WHAT THIS TASK INVOLVES —
Give the lines below again exactly, starting with the line that holds "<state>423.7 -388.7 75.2" and going on through the line that holds "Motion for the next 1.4".

PROVIDED MATERIAL —
-----

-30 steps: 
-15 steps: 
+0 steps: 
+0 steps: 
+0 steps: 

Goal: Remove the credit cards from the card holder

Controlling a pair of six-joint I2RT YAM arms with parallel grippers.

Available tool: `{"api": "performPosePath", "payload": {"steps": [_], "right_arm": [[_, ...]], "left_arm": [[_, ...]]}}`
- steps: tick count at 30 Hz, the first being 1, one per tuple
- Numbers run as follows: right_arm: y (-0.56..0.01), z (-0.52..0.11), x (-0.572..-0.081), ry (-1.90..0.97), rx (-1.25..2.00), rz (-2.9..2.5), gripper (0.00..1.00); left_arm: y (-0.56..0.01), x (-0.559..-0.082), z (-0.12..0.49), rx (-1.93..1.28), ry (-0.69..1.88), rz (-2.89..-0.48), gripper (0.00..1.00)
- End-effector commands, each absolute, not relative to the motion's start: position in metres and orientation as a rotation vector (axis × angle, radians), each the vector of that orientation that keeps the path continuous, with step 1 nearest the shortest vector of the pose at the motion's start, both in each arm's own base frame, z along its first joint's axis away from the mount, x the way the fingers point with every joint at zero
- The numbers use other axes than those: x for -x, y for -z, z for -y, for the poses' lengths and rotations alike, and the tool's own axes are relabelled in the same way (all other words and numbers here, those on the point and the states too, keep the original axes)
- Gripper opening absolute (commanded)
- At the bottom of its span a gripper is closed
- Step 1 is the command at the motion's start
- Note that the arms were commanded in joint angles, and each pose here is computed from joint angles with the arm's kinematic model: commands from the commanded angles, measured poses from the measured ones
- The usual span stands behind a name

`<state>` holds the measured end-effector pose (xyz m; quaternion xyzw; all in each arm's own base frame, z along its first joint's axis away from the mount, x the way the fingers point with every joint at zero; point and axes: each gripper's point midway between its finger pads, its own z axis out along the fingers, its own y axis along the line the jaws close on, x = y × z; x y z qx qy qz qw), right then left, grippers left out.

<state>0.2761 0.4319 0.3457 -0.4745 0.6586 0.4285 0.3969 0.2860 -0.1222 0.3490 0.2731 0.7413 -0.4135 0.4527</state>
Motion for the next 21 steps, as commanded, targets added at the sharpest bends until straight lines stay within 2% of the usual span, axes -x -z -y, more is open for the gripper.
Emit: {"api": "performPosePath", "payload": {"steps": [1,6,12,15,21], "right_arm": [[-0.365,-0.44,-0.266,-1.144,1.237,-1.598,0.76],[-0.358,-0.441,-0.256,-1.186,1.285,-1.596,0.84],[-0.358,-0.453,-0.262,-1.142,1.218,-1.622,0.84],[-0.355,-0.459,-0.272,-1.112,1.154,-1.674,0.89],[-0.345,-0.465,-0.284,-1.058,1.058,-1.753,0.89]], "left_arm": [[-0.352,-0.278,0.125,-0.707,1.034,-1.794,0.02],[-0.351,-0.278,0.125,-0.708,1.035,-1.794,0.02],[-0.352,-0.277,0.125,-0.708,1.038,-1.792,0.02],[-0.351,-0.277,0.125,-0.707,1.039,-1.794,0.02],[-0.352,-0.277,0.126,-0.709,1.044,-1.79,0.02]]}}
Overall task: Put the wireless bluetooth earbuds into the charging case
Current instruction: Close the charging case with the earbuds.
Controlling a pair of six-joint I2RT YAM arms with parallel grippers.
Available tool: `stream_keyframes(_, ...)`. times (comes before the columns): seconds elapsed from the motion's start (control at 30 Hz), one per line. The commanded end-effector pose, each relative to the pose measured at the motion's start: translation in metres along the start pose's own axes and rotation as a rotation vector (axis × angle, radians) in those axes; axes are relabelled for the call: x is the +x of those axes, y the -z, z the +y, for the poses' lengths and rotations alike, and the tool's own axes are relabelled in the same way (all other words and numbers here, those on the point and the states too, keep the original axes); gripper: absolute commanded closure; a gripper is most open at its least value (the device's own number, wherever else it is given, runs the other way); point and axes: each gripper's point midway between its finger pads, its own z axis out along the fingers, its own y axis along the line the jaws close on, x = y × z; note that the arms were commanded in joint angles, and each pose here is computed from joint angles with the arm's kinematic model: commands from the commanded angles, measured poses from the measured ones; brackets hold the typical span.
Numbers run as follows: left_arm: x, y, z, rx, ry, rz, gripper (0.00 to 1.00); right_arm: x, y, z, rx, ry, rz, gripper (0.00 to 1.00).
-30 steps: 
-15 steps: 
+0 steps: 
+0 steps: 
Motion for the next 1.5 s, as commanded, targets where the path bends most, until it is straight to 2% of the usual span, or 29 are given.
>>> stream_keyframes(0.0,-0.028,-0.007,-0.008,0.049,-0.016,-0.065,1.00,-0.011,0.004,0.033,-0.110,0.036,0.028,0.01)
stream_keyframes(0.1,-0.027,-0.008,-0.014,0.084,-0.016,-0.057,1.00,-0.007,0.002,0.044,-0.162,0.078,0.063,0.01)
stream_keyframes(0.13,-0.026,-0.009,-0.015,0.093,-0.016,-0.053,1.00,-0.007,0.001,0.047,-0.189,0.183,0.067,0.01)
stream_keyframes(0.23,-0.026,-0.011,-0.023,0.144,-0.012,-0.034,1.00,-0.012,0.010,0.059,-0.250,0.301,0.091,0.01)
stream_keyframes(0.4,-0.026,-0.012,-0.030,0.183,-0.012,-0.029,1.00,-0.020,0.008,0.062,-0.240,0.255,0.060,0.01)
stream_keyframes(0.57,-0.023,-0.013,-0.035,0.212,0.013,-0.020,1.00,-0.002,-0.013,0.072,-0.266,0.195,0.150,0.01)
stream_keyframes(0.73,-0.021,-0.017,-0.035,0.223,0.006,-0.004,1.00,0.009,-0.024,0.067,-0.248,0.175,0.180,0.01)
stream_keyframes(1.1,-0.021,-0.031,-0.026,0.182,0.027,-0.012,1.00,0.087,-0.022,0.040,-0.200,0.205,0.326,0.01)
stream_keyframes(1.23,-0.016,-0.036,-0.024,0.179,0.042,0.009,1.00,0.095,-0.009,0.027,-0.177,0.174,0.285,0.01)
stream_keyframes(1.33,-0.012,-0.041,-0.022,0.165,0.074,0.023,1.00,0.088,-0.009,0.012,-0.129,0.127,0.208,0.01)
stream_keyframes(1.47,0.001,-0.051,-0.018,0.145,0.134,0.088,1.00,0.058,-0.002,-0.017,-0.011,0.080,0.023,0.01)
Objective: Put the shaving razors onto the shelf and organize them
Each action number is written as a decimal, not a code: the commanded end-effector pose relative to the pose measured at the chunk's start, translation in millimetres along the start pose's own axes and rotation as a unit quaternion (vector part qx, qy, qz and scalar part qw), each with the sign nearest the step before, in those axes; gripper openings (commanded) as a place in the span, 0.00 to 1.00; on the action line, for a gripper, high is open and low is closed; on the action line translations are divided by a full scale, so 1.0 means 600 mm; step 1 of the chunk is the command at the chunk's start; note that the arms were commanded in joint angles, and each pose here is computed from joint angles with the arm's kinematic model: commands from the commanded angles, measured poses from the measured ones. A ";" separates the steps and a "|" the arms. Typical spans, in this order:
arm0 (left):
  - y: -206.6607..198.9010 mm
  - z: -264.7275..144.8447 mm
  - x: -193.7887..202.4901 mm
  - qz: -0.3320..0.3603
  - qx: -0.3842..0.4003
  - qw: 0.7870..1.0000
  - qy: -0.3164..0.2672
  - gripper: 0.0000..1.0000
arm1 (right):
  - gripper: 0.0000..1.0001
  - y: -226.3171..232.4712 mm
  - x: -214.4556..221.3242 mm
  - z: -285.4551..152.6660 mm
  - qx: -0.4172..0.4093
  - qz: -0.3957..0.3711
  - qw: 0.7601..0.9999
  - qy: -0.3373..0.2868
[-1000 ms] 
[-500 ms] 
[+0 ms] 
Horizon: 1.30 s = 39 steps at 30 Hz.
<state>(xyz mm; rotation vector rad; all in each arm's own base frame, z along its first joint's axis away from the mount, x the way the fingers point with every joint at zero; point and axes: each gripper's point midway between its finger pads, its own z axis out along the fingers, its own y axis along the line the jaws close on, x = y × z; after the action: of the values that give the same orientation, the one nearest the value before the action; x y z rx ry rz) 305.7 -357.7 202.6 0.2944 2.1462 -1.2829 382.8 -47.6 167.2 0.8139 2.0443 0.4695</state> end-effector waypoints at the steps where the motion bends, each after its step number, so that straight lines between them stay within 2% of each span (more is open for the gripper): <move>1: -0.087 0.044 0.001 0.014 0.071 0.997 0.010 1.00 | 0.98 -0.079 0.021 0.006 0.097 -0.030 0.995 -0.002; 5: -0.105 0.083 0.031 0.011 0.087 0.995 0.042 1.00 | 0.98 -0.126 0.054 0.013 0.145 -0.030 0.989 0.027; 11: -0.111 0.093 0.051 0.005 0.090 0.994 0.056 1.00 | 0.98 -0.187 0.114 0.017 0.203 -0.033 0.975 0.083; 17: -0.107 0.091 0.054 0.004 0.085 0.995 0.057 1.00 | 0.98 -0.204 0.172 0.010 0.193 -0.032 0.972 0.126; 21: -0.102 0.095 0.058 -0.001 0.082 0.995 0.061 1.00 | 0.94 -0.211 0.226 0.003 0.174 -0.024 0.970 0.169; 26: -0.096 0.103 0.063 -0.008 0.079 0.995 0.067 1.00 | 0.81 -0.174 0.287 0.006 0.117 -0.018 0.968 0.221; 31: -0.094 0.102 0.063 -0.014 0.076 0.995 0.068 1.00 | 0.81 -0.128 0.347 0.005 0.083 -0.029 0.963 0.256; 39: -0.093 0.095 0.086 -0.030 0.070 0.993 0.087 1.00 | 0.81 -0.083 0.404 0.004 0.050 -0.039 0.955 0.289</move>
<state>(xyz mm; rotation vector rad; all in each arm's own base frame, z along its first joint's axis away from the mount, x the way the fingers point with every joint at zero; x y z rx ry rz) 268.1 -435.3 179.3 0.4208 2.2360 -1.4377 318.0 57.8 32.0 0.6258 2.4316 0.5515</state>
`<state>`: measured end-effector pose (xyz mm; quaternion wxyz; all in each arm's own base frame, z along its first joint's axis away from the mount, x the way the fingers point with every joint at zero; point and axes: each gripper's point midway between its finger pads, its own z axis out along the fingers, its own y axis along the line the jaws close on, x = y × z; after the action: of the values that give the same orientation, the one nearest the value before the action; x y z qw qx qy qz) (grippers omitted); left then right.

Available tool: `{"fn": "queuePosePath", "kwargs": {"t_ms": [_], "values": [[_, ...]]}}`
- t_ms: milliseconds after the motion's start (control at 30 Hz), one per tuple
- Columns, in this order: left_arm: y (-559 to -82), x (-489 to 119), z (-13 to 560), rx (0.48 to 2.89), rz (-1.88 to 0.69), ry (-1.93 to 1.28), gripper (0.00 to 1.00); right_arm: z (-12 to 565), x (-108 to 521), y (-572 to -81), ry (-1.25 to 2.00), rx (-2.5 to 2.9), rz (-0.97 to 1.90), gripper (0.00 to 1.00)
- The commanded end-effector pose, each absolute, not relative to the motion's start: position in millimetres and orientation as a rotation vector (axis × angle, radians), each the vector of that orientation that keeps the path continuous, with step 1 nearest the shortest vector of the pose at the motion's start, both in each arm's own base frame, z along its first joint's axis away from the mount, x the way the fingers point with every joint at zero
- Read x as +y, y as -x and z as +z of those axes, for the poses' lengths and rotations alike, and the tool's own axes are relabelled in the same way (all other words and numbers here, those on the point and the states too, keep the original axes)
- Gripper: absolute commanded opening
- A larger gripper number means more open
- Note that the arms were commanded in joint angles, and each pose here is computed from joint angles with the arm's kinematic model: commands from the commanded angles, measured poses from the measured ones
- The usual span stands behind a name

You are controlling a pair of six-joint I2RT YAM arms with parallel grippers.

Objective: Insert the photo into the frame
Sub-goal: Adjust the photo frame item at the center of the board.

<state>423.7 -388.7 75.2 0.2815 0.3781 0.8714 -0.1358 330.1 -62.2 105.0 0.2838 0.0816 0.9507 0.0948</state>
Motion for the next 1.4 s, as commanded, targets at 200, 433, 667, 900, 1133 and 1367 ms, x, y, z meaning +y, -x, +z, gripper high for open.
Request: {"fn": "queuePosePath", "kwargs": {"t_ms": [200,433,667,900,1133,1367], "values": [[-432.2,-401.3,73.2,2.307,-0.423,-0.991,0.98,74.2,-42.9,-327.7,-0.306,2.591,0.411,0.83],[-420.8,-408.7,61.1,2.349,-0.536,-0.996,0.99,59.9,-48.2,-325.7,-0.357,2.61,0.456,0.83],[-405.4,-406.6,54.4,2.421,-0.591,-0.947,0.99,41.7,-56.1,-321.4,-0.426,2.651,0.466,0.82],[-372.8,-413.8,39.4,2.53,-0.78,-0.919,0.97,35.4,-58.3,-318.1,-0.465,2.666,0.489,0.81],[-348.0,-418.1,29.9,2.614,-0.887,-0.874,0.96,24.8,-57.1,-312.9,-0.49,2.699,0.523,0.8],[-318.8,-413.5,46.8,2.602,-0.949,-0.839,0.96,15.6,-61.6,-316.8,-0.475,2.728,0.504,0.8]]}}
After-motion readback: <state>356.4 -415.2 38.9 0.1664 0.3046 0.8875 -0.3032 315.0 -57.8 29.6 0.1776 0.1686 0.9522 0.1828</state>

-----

EXERCISE RESPONSE —
<state>423.7 -388.7 75.2 0.2815 0.3781 0.8714 -0.1358 330.1 -62.2 105.0 0.2838 0.0816 0.9507 0.0948</state>
Motion for the next 1.4 s, as commanded, targets at 200, 433, 667, 900, 1133 and 1367 ms, x, y, z meaning +y, -x, +z, gripper high for open.

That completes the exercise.